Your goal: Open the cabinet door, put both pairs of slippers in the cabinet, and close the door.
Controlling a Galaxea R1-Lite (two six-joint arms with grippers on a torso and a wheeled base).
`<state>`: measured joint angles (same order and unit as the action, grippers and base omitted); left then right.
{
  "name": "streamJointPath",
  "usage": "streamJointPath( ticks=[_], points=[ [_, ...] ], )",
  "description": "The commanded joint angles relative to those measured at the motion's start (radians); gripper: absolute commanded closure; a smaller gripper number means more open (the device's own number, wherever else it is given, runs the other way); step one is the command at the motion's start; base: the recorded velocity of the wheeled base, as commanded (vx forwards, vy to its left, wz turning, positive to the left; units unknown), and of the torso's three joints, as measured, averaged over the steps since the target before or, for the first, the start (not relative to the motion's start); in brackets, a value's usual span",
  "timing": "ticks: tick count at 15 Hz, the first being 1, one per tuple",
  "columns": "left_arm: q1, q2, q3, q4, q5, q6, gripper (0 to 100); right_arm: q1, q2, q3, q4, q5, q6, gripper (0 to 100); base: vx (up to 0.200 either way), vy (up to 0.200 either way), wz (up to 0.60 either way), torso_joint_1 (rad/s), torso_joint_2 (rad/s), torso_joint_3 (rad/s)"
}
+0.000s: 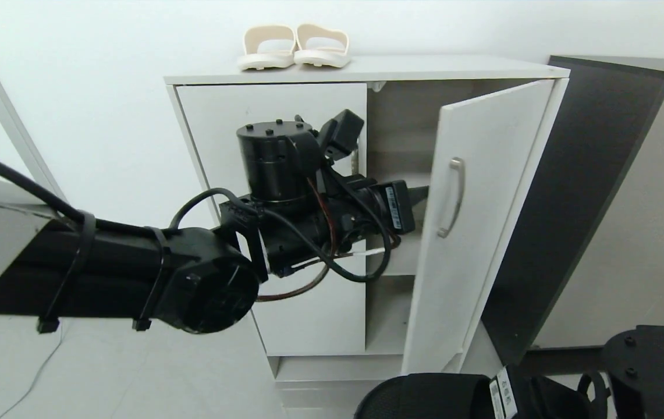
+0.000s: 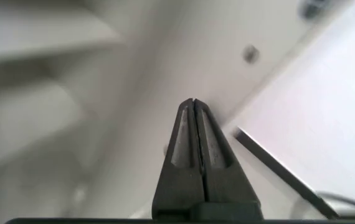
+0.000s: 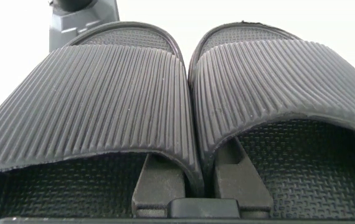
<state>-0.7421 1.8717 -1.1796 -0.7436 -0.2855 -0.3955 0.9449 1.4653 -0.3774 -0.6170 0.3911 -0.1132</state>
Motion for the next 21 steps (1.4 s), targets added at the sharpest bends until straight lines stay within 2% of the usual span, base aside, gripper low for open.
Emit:
streamJointPath(
  ticks=[1, 4, 5, 6, 7, 9, 10, 11, 12, 13, 14, 15, 16, 17, 19, 21],
  points=[
    [-0.036, -0.023, 0.02, -0.019, 0.002, 0.0, 100, 0.015, -0.011, 0.012, 0.0, 0.002, 0.001, 100, -0.2, 0.0, 0.0, -0.002, 0.0, 0.002],
    [-0.029, -0.023, 0.052, -0.089, 0.003, -0.003, 100, 0.018, -0.011, 0.015, 0.0, 0.002, -0.016, 100, 0.0, 0.0, 0.0, 0.0, 0.0, 0.0],
    [-0.005, -0.036, 0.072, -0.102, 0.017, -0.002, 100, 0.012, -0.005, 0.009, -0.001, -0.001, -0.016, 100, 0.0, 0.0, 0.0, 0.0, 0.0, 0.0],
    [0.015, -0.059, 0.083, -0.1, 0.049, -0.002, 100, -0.009, 0.006, -0.011, -0.001, -0.006, -0.011, 100, 0.0, 0.0, 0.0, 0.0, 0.0, 0.0],
    [0.049, -0.105, 0.101, -0.095, 0.091, 0.0, 100, -0.069, 0.024, -0.043, -0.001, -0.015, -0.008, 100, 0.0, 0.0, 0.0, 0.0, 0.0, 0.0],
    [0.107, -0.22, 0.178, -0.088, 0.144, 0.009, 100, -0.181, 0.049, -0.075, -0.001, -0.11, 0.003, 100, 0.0, 0.0, 0.0, 0.0, 0.0, 0.0],
    [0.159, -0.333, 0.271, -0.068, 0.158, 0.041, 100, -0.222, 0.076, -0.092, -0.003, -0.228, 0.056, 100, 0.0, 0.0, 0.0, 0.0, 0.0, 0.0],
    [0.181, -0.401, 0.321, -0.037, 0.166, 0.058, 100, -0.227, 0.092, -0.103, -0.007, -0.294, 0.104, 100, 0.0, 0.0, 0.0, 0.0, 0.0, 0.0],
    [0.196, -0.479, 0.363, 0.013, 0.181, 0.069, 100, -0.227, 0.115, -0.124, -0.018, -0.36, 0.167, 100, 0.0, 0.0, 0.0, 0.0, 0.0, 0.0],
    [0.207, -0.603, 0.403, 0.125, 0.241, 0.075, 100, -0.227, 0.162, -0.167, -0.04, -0.454, 0.237, 100, 0.0, 0.0, 0.0, 0.0, 0.0, 0.0],
    [0.207, -0.752, 0.422, 0.296, 0.361, 0.098, 100, -0.227, 0.233, -0.218, -0.072, -0.587, 0.259, 100, 0.0, 0.0, 0.0, 0.0, 0.0, 0.0],
    [0.219, -0.853, 0.431, 0.411, 0.422, 0.122, 100, -0.227, 0.288, -0.248, -0.102, -0.673, 0.265, 100, 0.0, 0.0, 0.0, 0.0, 0.0, 0.0],
    [0.28, -0.965, 0.448, 0.518, 0.433, 0.139, 100, -0.227, 0.34, -0.265, -0.148, -0.744, 0.271, 100, 0.0, 0.0, 0.0, 0.0, 0.0, 0.0],
    [0.351, -1.06, 0.469, 0.609, 0.433, 0.139, 100, -0.227, 0.382, -0.274, -0.199, -0.771, 0.271, 100, 0.0, 0.0, 0.0, 0.0, 0.0, 0.0],
    [0.463, -1.252, 0.529, 0.759, 0.442, 0.142, 100, -0.227, 0.448, -0.305, -0.256, -0.779, 0.267, 100, 0.0, 0.0, 0.0, 0.0, 0.0, 0.0],
    [0.59, -1.413, 0.597, 0.865, 0.486, 0.182, 100, -0.225, 0.478, -0.334, -0.259, -0.781, 0.267, 100, 0.0, 0.0, 0.0, 0.0, 0.0, 0.0]
  ],
)
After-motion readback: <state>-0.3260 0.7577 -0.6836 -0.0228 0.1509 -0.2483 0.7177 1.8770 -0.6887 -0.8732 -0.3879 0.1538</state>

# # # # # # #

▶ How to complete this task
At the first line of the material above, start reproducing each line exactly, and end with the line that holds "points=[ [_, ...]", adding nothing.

▶ Exercise response
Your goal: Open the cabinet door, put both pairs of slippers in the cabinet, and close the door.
Controlling a Galaxea R1-Lite (two six-joint arms with grippers on a torso and a wheeled base).
`<state>`: measured joint angles (same order and unit as the action, grippers and base omitted); left then right.
{
  "name": "streamJointPath",
  "usage": "streamJointPath( ticks=[_], points=[ [_, ...] ], )",

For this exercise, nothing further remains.